Likewise, Aaron Neville’s 1989 Yellow Moon speaks of the family’s situation. The album features some of old friend Bob Dylan songs, and was produced by Dylan’s producer of 1989’s Oh Mercy, released the same year as Yellow Moon.

Yellow moon, yellow moon
Why you keep peeping in my window?
Do you know something I don’t know?
Did you see my baby
Walking down the railroad tracks?
You can tell me if the girls
Ever coming back
Is she hid out with another
Or is she trying to get back home?
Is she wrapped up in some other’s arms?
Or is the girl somewhere all alone?
Can you see if she is missing me
Or is she having a real good time?
Has she forgotten all about
Or is the girl still mine all mine?

With your eye so big a shiney
You can see the whole damn land
Yellow moon can you tell me
If the girl’s with another man?
Man?
Man?

Oh yellow moon, yellow moon, yellow moon
Have you seen that creole woman
You can tell me
Now ain’t you a friend of mine

 

With your eye so big a shiney
You can see the whole damn land
Yellow moon can you tell me
If the girl’s with another man?

Oh yellow moon, yellow moon, yellow moon
Have you seen that creole woman
You can tell me
Now ain’t you a friend of mine

In Neville’s song the yellow moon witnesses broken relationships, sees into the future, and honestly reports of the lost lover’s pain and plans.  Most importantly, Neville introduces a great  need to “get back home”,  the cry of Alice in her Wonderland, and possible motivations for Joey and Ray.

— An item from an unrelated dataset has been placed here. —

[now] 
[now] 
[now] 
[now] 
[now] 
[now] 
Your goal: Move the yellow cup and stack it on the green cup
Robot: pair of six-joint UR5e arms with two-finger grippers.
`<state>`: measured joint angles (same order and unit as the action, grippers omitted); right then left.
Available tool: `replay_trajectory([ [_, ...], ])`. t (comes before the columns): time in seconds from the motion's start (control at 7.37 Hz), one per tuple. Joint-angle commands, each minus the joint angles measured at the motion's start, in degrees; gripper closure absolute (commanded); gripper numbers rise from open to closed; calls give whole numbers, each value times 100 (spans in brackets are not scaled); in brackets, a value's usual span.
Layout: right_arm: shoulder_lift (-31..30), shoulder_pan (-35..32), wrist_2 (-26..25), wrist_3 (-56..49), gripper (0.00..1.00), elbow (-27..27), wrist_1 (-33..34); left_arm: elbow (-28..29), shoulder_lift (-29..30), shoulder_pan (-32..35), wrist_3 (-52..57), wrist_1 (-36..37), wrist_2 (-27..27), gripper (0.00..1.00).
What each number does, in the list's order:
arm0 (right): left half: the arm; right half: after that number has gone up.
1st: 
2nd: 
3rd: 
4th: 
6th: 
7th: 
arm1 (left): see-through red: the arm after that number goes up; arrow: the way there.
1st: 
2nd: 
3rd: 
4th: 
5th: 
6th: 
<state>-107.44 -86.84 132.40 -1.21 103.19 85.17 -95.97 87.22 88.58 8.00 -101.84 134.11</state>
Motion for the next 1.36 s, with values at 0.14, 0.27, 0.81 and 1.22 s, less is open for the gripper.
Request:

The floundering characters sing and play. Music, unlike life,  can allow each character to have a clear part, a distinct role.  Different than with life’s pilgrimage, a piece of music temporarily stops life’s  journey to share a common process about a common goal. Music creates an instant community and a  warm sense of well-being. Johnny Cash sums it up: “Get rhythm when you get the blues.”

But Ms. Bonds places the music of the Bengsons in the play and just leaves it there. No attempt is made to use the music to develop the characters, their relationships, or even the plot arc. The music, however lovely, becomes dispensable. Too bad.

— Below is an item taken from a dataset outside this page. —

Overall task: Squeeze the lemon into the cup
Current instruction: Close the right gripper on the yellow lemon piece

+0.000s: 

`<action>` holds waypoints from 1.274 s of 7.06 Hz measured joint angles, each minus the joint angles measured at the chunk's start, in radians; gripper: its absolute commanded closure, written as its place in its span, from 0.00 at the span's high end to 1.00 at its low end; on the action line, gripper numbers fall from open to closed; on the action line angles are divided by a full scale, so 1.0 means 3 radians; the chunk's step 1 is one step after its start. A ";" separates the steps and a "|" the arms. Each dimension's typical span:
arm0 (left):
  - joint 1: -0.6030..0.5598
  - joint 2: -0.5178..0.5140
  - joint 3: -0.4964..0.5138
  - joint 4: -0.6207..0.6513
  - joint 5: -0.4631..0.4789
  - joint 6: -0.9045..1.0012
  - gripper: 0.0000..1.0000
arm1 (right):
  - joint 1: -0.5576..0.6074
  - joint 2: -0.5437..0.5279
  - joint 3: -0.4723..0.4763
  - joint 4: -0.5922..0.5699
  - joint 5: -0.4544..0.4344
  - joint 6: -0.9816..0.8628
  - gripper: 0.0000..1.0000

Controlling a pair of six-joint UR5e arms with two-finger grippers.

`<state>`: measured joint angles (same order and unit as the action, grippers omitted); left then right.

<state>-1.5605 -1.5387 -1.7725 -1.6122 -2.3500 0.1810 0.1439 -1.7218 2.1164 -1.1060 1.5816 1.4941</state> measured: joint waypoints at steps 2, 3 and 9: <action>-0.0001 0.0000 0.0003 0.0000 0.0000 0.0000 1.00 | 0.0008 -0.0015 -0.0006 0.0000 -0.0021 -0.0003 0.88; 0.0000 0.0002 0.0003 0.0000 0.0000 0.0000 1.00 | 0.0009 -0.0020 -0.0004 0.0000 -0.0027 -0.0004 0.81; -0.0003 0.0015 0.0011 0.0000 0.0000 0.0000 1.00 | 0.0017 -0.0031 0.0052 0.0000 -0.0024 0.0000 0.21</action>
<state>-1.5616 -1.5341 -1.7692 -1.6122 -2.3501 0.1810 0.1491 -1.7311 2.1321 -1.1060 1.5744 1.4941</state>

Ms. Bonds  has set her action in the American South, the birthplace of  America’s most original music  – country, gospel, and jazz. In the South,  a guitar is both a standard household appliance, and a defining part of the home  décor. While singing and playing, southerners sort through the pains and joys of living: “Three chords and the truth.”

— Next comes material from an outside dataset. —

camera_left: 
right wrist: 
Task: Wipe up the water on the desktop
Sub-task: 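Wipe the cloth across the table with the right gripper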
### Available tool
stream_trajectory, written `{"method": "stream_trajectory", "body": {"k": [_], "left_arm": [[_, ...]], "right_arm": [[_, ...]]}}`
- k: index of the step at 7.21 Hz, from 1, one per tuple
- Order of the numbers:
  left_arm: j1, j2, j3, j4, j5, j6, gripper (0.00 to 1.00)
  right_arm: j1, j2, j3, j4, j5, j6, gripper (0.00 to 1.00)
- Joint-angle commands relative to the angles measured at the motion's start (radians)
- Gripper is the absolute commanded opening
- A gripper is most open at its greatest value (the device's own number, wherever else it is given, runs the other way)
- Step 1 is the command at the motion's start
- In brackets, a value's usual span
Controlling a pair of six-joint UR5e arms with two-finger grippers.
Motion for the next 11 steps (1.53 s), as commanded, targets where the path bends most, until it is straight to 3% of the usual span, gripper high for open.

In addition, the South is a symbolic place in America. Father Stephen Freeman believes the South is the place in America associated with loss – lost causes, lost glory, even a lost sense of self –

 “a deep sense of the irony and mystery of human life, an affinity for the underdog, for some an adulation of heroes and glory, whether in wars, athletics, or automobile races; and for some a yearning for a past that never was, another life that might have been. “[iii]

However, the South, like so many (too many) other things Ms. Bonds throws at us, is ultimately irrelevant to the play’s action or characters. The same situation, characters, and dialogue could easily exist in Prague or Seoul. Not because Ms. Bonds has tapped into some universal truth, but rather because location seems to be  irrelevant to her concerns

Sundown Yellow Moon ends as it began. Little has changed, little has been learned. The dramatic possibilities remain unrealized possibilities. Consequently the sadness for the characters spills over into a sadness for the play itself. As Terry Malloy might say, “The play coudda been a contender”. Instead it remains but an outline for a sad story still to be filled in and deepened.

Director Cody Estle, whose past work I have admired to a fault, and his primary design co-conspirator Jeffrey D. Kmiec have worked appropriately. Their creations are as inspired as Ms. Bonds writing. The assembled cast is very strong. Liz Chidester, Diana Coates, Jordan Dell Harris, and Josh Odor develop as much subtext as they can. But, in the process, they show that even great subtexts need at least a good text.

[i]  https://isiopolis.com/2014/07/04/isis-her-dark-twin-nephthys/

[ii] Clayton Heylin, Still on the Road: The Somngs of Bob Dylan 1974-2000. Chicago: Chicago Review Press, 2010.